Lausanne (SUI), May 12, 2012: La Baule, Equine Influenza (EI) is a virus commonly found throughout the world. Often it exists without causing any symptoms of disease. If ever signs of disease do occur it usually does so within 3 days of contact. The FEI Veterinary Regulations require that all horses are strictly vaccinated.
A horse competing at the Le Touquet event 7 days ago was confirmed to have EI and some of the horses coming from Le Touquet are competing in La Baule. These horses have been stabled separately and the veterinarians have been regularly taking the temperatures of all the horses present in La Baule. This is the standard precautionary measure following concerns of any low risk of equine influenza.
Meanwhile, all horses at La Baule have remained completely healthy and no signs of fever or any symptoms of disease. Some horses that attended the Le Touquet event had a precautionary test for EI undertaken by nasal swabbing. This is called a PCR test (Polymerase Chain Reaction). Tests of this type look for small parts of the genetic material of the EI virus and finding these parts does not signify at all that the virus is active, inactive or capable of causing disease.

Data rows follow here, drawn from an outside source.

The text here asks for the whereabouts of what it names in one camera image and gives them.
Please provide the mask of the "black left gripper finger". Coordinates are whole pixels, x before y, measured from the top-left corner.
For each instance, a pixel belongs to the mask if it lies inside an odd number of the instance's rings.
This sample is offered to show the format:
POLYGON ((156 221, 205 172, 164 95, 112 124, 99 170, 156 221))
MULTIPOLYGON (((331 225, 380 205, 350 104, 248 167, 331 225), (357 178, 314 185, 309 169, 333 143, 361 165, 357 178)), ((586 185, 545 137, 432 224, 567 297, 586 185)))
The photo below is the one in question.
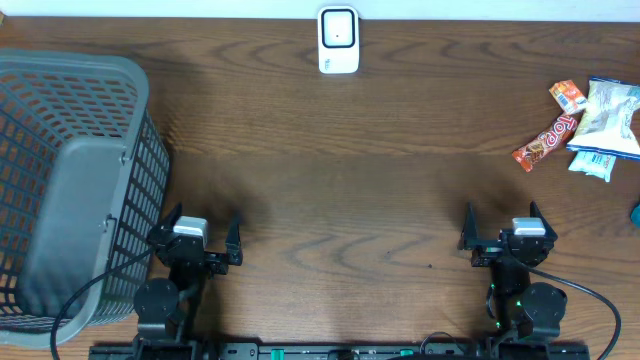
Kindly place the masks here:
POLYGON ((158 223, 158 234, 161 238, 169 237, 173 234, 173 228, 182 214, 182 204, 175 205, 168 215, 158 223))
POLYGON ((225 240, 227 262, 230 265, 241 266, 243 263, 243 251, 240 238, 240 216, 234 216, 231 220, 225 240))

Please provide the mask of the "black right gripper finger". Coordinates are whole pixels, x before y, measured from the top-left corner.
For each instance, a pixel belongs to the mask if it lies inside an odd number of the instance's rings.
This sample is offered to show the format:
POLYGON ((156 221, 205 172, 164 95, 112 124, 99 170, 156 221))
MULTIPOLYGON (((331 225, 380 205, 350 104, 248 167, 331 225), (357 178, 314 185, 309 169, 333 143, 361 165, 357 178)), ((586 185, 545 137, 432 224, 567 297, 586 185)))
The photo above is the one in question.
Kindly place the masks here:
POLYGON ((471 203, 467 204, 465 220, 457 245, 459 250, 471 251, 479 246, 480 237, 477 231, 476 217, 471 203))
POLYGON ((551 227, 551 225, 547 222, 547 220, 545 219, 545 217, 542 215, 539 207, 537 206, 535 201, 532 201, 529 205, 529 212, 530 212, 530 216, 532 218, 538 218, 544 229, 545 229, 545 237, 549 238, 551 240, 557 240, 558 239, 558 235, 557 233, 554 231, 554 229, 551 227))

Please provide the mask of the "teal Listerine mouthwash bottle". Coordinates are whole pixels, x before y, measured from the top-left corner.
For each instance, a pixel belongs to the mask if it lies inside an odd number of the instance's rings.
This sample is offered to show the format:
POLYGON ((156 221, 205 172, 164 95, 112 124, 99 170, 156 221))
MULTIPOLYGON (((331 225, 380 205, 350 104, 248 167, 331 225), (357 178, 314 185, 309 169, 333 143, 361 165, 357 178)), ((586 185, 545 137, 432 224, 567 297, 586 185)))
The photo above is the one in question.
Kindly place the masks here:
POLYGON ((640 204, 637 204, 630 214, 631 222, 636 226, 640 227, 640 204))

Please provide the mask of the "red Top chocolate bar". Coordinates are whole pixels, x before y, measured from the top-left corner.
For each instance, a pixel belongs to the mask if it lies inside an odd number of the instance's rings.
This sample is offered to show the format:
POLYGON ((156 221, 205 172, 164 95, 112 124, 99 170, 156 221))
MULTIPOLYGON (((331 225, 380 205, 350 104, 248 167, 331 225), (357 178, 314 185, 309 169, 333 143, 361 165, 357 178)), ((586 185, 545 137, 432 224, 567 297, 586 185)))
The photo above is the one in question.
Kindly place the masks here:
POLYGON ((530 172, 549 153, 562 145, 577 129, 578 121, 571 115, 561 115, 527 144, 512 152, 512 157, 530 172))

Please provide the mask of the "large yellow snack bag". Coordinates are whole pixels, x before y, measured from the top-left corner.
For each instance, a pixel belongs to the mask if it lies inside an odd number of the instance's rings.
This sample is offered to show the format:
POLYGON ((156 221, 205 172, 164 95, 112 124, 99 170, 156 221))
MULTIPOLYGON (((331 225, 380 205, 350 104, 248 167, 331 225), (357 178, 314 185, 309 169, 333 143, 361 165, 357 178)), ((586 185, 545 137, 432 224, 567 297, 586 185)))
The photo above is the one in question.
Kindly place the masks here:
POLYGON ((638 109, 637 84, 592 76, 586 108, 566 148, 638 161, 639 142, 631 129, 638 109))

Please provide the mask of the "small orange snack box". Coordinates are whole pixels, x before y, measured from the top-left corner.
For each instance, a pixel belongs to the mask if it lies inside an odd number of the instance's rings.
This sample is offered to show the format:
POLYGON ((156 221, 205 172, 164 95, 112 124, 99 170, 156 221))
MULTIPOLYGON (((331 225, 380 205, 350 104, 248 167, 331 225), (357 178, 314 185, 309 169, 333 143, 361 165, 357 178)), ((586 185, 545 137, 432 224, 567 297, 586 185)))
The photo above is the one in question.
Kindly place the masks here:
POLYGON ((549 93, 558 103, 564 114, 577 114, 587 107, 587 98, 572 80, 555 83, 549 89, 549 93))

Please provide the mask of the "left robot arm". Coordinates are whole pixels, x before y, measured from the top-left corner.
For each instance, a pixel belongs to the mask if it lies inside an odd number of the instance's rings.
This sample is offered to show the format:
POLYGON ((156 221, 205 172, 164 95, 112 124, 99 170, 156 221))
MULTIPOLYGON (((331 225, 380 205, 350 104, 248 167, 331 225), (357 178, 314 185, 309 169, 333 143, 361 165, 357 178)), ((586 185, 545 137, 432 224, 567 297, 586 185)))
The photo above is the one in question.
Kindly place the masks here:
POLYGON ((135 293, 134 359, 218 357, 216 346, 195 335, 193 327, 206 283, 243 263, 241 222, 238 215, 232 218, 222 253, 206 249, 208 221, 184 216, 180 204, 152 227, 146 242, 169 275, 146 281, 135 293))

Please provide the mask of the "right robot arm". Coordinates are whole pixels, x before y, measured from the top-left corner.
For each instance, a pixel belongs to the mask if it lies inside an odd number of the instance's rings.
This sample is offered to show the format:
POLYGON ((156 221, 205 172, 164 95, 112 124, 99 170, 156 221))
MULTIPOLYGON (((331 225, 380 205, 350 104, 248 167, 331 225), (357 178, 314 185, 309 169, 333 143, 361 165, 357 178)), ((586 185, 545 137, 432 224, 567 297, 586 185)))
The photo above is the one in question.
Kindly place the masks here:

It is known as a “super sensitive” test and shows just that viral genetic material is there. Two of the horses that had a PCR test showed evidence of what is called being “PCR positive” but they have shown no symptoms whatsoever of EI. The risk of transmission of this virus from healthy horses is known to be low.
Nevertheless, the Organising Committee together with the FEI have decided to adopt an extra precautionary approach and remove these two horses from the show together with four other horses that were handled by the same grooms. Another group of horses that shared the same stable complex will be moved to an isolation area, but they will still be allowed to compete.
These measures, which have been approved by the Equine Influenza expert of the World Organisation of Animal Health (OIE), have been communicated in detail to the Chefs d’Equipe. All monitoring of horses will continue and we ask your cooperation in reporting to the veterinarians present any concerns that you may have. These veterinarians are available to answer any further questions.